# What needs to be done
Take the data below and copy exactly the lines starting at the one with "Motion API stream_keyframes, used" and finishing at the one with "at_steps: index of", both included.

# Dataset content
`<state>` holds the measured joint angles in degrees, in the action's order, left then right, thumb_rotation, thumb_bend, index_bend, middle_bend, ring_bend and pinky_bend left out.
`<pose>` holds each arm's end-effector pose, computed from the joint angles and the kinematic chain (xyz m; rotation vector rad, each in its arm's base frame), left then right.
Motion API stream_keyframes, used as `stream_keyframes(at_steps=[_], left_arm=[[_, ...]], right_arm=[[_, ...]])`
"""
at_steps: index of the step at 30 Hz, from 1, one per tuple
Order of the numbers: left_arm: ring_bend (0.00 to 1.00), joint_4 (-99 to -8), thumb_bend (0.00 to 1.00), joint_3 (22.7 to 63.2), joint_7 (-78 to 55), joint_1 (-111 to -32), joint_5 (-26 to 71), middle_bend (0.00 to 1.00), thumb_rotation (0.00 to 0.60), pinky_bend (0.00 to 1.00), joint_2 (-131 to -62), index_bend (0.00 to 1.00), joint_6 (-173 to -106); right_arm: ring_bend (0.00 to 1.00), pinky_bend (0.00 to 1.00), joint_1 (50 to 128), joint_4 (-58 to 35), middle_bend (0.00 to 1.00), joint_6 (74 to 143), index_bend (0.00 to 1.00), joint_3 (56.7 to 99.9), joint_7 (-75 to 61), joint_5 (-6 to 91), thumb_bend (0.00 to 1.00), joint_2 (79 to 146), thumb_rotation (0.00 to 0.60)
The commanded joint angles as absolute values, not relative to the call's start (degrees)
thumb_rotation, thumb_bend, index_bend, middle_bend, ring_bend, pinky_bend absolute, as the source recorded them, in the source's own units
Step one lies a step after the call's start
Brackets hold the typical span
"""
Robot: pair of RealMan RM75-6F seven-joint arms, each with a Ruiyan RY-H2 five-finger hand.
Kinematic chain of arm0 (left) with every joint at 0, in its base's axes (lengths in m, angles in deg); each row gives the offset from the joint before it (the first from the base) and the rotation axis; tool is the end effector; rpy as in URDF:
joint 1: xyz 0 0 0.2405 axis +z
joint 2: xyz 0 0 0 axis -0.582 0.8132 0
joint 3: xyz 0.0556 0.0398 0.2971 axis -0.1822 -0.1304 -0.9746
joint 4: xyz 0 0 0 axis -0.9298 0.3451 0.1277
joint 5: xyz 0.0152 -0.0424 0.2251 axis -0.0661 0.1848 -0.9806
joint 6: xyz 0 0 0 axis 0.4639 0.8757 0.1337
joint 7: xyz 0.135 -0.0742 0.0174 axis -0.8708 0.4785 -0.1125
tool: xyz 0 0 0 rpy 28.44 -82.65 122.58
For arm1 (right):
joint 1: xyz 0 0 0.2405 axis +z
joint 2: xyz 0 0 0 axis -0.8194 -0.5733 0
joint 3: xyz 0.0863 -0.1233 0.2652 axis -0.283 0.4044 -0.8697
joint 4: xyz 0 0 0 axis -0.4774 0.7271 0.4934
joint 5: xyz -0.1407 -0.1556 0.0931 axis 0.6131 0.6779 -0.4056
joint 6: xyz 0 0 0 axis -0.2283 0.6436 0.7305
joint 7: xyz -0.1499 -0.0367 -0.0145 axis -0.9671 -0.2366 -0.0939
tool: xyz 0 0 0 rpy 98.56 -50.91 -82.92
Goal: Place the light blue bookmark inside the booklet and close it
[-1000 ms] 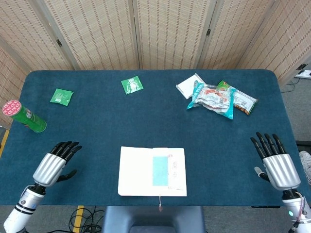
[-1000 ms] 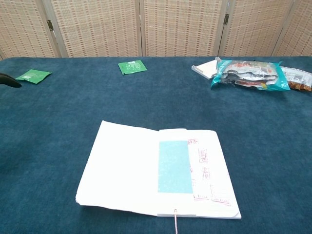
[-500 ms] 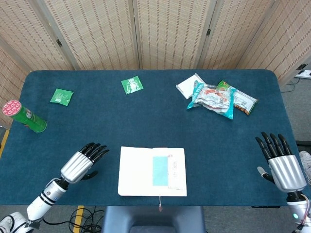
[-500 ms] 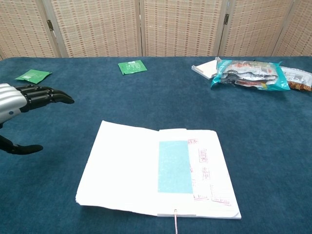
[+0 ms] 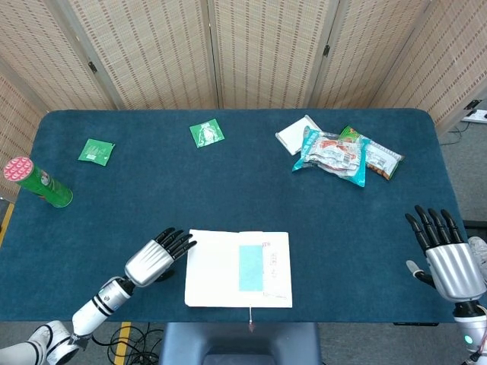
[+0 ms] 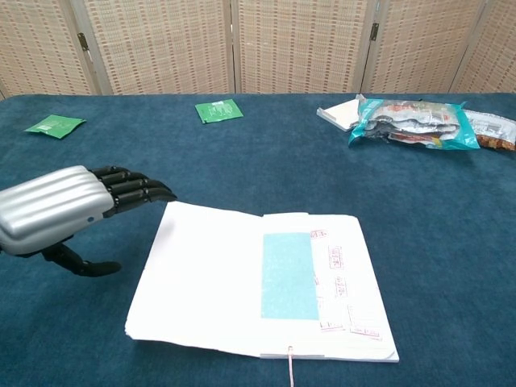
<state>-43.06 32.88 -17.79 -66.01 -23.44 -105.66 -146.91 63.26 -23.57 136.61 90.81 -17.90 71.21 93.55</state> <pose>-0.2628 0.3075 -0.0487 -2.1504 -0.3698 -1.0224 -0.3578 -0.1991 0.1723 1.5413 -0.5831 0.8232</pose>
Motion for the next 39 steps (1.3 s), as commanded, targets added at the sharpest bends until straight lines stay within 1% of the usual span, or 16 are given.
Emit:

# Result of this task
Motion API stream_keyframes, used as `stream_keyframes(at_steps=[_], left_arm=[[_, ...]], right_arm=[[_, ...]])`
"""
at_steps: index of the step at 30 Hz, from 1, one per tuple

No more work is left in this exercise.